WHAT YOU HAVE TO DO: Report each line of the listing that carries the word "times".

----------

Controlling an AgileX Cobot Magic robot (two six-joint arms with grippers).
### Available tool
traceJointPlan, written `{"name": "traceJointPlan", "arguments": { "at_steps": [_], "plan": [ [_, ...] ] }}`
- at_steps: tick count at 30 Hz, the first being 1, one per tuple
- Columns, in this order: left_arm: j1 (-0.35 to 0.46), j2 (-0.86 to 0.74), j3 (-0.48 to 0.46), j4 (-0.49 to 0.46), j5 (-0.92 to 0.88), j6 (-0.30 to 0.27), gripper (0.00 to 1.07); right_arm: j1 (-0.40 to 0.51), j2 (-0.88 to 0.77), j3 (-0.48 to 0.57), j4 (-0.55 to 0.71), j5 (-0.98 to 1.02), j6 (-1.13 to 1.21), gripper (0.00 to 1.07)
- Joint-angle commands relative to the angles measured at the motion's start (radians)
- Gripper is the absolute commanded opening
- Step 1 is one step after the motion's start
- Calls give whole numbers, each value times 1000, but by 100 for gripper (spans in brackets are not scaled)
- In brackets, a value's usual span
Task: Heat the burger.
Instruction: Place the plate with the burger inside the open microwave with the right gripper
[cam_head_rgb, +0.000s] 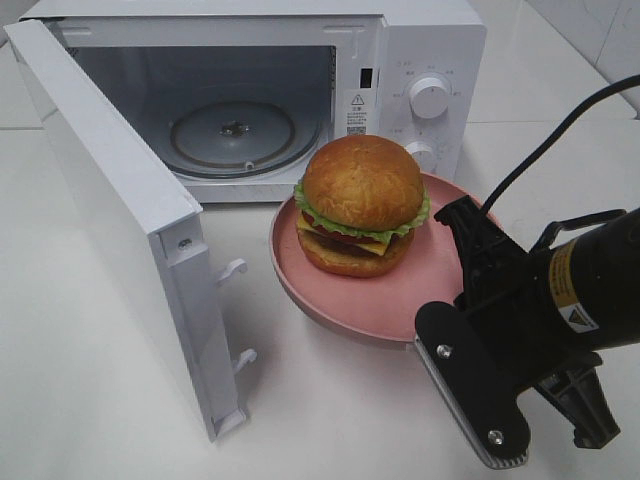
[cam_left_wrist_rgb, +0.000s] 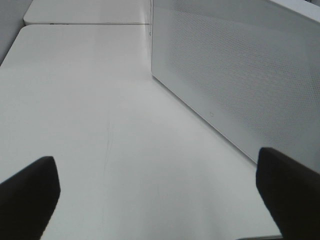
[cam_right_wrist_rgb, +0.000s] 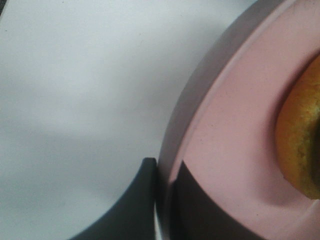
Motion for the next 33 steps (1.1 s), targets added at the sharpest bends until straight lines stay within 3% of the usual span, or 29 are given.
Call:
{"name": "traceJointPlan", "arguments": {
  "at_steps": [1, 13, 20, 33],
  "plan": [
    [4, -6, 0, -7, -3, -4, 100, -36, -10, -6, 65, -54, -135, 0],
    [4, -6, 0, -7, -3, -4, 100, -148, -10, -12, 251, -43, -471, 0],
    [4, -6, 0, -7, -3, -4, 100, -176, -9, -76, 351, -16, -623, 0],
    [4, -6, 0, -7, -3, -4, 100, -190, 3, -118, 336, -2, -639, 0]
  ]
}}
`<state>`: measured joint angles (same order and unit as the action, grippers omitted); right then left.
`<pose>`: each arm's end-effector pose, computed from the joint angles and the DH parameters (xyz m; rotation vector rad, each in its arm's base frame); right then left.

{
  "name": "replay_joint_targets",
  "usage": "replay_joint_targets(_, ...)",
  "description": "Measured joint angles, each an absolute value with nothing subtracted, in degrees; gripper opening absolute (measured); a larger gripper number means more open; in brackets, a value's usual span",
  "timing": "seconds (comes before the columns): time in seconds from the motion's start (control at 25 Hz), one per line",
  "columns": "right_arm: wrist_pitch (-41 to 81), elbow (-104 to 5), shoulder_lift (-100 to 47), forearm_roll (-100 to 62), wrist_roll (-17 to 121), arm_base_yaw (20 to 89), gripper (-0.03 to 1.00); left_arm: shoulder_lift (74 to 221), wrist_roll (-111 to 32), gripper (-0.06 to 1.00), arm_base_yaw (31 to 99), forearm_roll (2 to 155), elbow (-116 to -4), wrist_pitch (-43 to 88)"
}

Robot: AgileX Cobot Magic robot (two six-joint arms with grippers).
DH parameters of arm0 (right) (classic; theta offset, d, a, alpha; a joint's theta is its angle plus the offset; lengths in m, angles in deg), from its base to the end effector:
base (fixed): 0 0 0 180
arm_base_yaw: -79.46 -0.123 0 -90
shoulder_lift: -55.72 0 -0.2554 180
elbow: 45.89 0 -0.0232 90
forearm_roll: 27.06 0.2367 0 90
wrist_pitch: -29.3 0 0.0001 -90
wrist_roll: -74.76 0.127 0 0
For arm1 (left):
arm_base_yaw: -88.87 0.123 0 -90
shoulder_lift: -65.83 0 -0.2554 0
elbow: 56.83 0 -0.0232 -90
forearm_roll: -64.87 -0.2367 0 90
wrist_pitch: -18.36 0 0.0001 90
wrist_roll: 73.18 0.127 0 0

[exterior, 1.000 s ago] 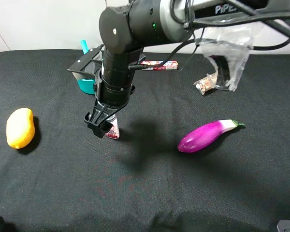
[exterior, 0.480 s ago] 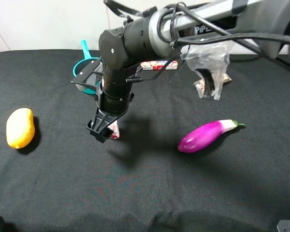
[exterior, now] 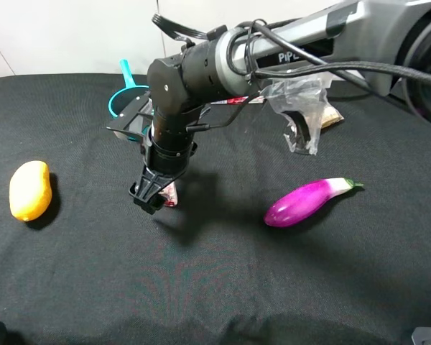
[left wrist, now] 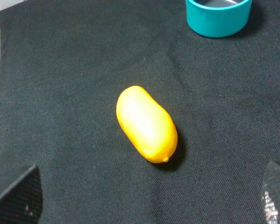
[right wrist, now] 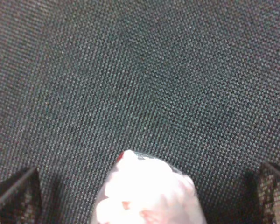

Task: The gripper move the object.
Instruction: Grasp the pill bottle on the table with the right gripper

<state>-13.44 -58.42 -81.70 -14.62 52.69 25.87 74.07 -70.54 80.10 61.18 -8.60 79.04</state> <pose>0.2366 0.3521 0.0570 -1.6440 2.4641 0.3220 0.0451 0.0003 0.2518 0.2003 2.0331 0.0102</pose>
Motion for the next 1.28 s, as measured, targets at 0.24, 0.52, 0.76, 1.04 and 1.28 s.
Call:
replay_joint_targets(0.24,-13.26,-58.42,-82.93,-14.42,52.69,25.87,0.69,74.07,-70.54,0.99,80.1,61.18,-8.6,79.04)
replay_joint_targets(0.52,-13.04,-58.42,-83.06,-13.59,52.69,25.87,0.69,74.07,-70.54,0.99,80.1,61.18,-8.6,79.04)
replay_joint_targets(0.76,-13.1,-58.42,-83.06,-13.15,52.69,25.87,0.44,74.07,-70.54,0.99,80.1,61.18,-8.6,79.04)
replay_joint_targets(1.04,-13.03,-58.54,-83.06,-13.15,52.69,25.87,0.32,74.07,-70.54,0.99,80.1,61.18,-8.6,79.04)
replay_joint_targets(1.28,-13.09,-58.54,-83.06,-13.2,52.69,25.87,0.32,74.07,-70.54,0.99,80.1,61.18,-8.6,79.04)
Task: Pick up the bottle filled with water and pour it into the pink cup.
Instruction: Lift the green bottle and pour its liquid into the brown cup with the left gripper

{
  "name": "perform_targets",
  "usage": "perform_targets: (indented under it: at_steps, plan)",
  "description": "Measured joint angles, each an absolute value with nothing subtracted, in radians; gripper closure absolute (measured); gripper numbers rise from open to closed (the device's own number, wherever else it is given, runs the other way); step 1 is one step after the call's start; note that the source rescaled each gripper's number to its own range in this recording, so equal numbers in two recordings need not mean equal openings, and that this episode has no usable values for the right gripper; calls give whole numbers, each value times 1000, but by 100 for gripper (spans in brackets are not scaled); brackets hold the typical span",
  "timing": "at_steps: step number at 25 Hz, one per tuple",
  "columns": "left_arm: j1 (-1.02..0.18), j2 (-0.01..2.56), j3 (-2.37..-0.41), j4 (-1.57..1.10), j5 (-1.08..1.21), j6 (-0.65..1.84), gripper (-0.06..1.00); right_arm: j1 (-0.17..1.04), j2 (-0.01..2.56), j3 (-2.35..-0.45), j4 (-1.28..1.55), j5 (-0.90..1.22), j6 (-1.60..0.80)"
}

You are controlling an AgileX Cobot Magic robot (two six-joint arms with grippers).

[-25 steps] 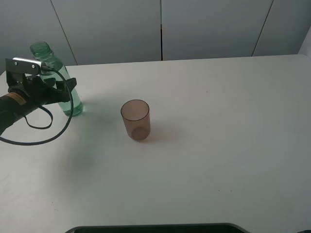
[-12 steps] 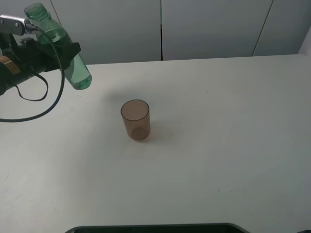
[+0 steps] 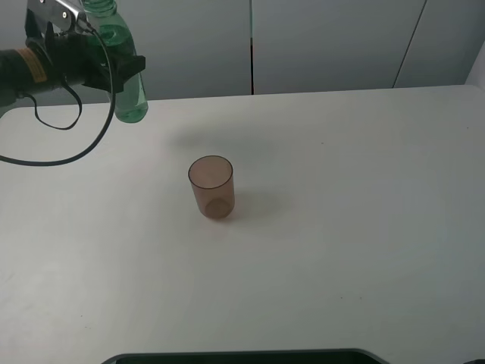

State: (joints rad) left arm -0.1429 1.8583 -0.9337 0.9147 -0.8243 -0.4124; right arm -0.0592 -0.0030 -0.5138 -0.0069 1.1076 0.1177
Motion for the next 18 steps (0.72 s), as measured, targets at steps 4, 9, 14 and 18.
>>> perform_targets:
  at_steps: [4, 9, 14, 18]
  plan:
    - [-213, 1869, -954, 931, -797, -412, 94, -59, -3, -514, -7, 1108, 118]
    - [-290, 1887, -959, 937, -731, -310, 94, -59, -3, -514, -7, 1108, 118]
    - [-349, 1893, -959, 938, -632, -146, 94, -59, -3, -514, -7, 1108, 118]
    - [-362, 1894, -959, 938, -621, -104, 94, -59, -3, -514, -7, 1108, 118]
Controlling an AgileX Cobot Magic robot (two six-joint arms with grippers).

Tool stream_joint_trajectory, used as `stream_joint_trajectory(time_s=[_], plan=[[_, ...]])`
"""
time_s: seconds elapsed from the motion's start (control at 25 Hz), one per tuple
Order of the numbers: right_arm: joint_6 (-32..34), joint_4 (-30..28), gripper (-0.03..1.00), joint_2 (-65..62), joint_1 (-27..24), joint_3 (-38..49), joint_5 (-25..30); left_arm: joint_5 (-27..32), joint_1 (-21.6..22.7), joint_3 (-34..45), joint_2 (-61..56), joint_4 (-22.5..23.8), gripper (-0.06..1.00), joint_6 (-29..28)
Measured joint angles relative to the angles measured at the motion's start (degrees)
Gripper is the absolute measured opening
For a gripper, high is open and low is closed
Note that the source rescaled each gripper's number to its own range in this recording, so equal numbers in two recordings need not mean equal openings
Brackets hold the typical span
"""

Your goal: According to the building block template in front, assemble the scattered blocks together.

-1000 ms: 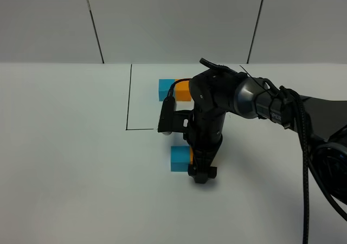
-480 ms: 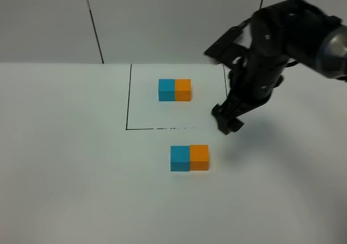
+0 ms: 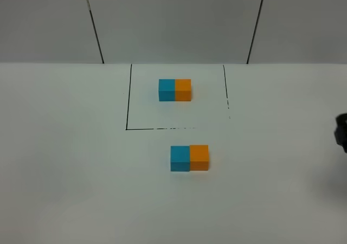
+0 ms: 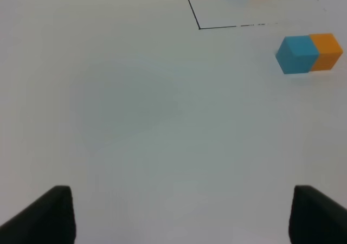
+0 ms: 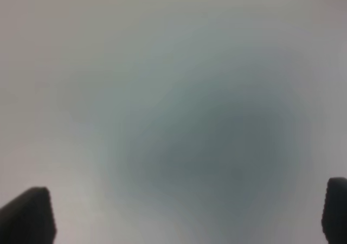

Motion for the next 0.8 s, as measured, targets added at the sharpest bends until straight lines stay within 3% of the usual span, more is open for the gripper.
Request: stream_joint_trajectory(time_s=[0.28, 0.56, 0.8], plan=[[6.5, 0.5, 0.99, -26.6, -4.2, 15.4, 7.0, 0.0, 0.0, 0.0, 0.0, 0.0, 0.68, 0.0], [9.6, 4.0, 0.99, -45.0, -4.2, 19.1, 14.5, 0.0, 0.0, 0.0, 0.0, 0.0, 0.68, 0.0], [10.6, 5.0, 0.97, -55.5, -4.2, 22.0, 15.9, 0.0, 0.0, 0.0, 0.0, 0.0, 0.68, 0.0]])
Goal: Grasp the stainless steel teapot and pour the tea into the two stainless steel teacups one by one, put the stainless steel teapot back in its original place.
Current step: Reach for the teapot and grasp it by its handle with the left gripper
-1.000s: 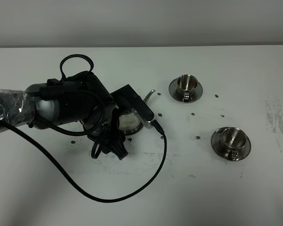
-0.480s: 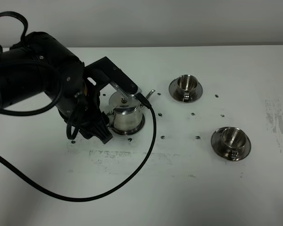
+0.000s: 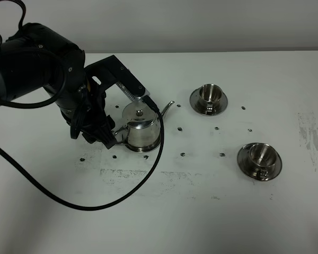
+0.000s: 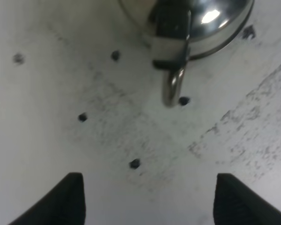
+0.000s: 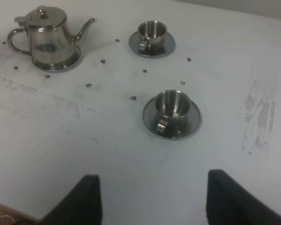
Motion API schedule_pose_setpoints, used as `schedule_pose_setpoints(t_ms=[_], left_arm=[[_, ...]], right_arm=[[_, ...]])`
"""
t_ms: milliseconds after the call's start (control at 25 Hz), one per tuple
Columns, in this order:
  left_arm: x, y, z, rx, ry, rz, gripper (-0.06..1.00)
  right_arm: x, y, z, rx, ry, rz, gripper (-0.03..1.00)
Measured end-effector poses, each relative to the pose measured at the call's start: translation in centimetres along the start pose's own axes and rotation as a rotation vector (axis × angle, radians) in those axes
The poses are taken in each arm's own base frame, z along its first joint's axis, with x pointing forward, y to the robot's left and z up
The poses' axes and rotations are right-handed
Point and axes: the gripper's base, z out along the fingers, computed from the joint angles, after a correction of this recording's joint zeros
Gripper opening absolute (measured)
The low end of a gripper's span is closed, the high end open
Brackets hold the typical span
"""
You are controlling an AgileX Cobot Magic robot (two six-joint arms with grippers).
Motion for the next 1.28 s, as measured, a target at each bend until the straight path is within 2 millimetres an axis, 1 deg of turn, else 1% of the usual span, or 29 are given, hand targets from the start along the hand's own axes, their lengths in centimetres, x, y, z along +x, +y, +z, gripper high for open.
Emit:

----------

SOLUTION FOR THIS PROBLEM:
- Calls give whole numbers, each value times 1000, but by 100 for gripper (spans in brackets are not scaled)
  "description": "Measured joint angles, each an absolute value with nothing subtracted, in radians; gripper closure absolute (measured); gripper numbers rise from open to closed (the device's own number, wherever else it is given, runs the other way); step 1 is one step after the call's start; note that the source rescaled each gripper's number to its own range in this recording, so equal numbers in two recordings need not mean equal openings, and that this episode has no usable values for the right gripper; calls give whole numbers, each value times 1000, but by 100 for gripper (spans in brackets are not scaled); brackets hold the typical span",

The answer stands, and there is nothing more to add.